- Task to carry out
Copy each line of the listing where the word "sign" can be found.

- Dataset
________

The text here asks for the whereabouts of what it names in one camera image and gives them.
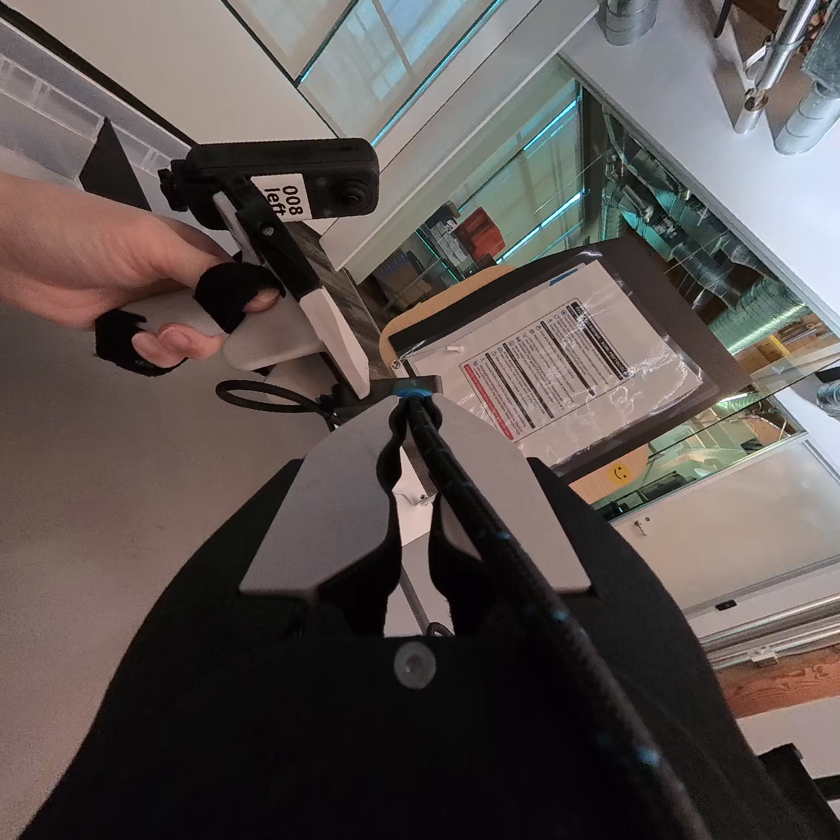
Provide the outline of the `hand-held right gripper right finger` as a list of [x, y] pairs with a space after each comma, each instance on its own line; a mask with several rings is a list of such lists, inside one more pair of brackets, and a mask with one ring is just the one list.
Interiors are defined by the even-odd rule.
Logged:
[[458, 497], [480, 497], [500, 520], [499, 544], [515, 541], [560, 594], [587, 592], [592, 583], [522, 451], [478, 416], [442, 394], [410, 394], [410, 431], [437, 489], [428, 538], [428, 567], [436, 589], [452, 597], [458, 572], [480, 569], [482, 557], [445, 489], [452, 466]]

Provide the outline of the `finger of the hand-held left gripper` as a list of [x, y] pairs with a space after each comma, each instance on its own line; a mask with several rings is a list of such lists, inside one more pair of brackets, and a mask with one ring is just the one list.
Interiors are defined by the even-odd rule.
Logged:
[[329, 291], [321, 287], [301, 298], [301, 310], [325, 350], [357, 397], [371, 394], [370, 363]]

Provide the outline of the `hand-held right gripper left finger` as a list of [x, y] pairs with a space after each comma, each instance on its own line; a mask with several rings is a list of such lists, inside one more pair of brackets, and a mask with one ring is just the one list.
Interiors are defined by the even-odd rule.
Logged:
[[400, 537], [401, 400], [389, 395], [323, 439], [302, 461], [239, 585], [245, 595], [314, 601], [321, 585]]

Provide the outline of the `person's left hand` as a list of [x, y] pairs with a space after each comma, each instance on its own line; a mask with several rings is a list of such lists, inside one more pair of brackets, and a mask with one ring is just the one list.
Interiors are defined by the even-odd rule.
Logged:
[[193, 289], [231, 260], [179, 220], [1, 173], [2, 302], [59, 326], [92, 329], [110, 310]]

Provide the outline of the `white sign stand base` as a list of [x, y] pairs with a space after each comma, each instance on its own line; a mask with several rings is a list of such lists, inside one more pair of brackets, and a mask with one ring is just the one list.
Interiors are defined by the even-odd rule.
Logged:
[[402, 473], [392, 489], [392, 494], [402, 545], [407, 545], [429, 532], [433, 518], [434, 494], [426, 492], [403, 448], [400, 449], [400, 459]]

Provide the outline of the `wooden sign board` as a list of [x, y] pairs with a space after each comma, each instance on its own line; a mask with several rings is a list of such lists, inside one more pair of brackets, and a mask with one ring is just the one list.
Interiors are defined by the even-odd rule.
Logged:
[[481, 269], [393, 317], [380, 355], [570, 483], [751, 383], [634, 234]]

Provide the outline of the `red crate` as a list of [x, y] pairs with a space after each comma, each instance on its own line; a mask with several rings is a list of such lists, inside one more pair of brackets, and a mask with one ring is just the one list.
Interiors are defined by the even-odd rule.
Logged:
[[482, 206], [467, 216], [465, 221], [455, 228], [454, 234], [465, 252], [476, 263], [484, 258], [496, 259], [505, 248], [505, 240], [499, 227]]

________

- Exercise solution
Provide the outline of the `white sign stand base` as a list of [x, y] pairs with a space after each comma, each instance on its own line; a mask with several rings is a list of such lists, inside one more pair of brackets, and a mask with one ring is just the one list.
Provide the outline of the `wooden sign board` as a list of [x, y] pairs with a space after each comma, each instance on its own line; a mask with several rings is a list of such lists, inside one more pair of brackets, and a mask with one ring is just the one list.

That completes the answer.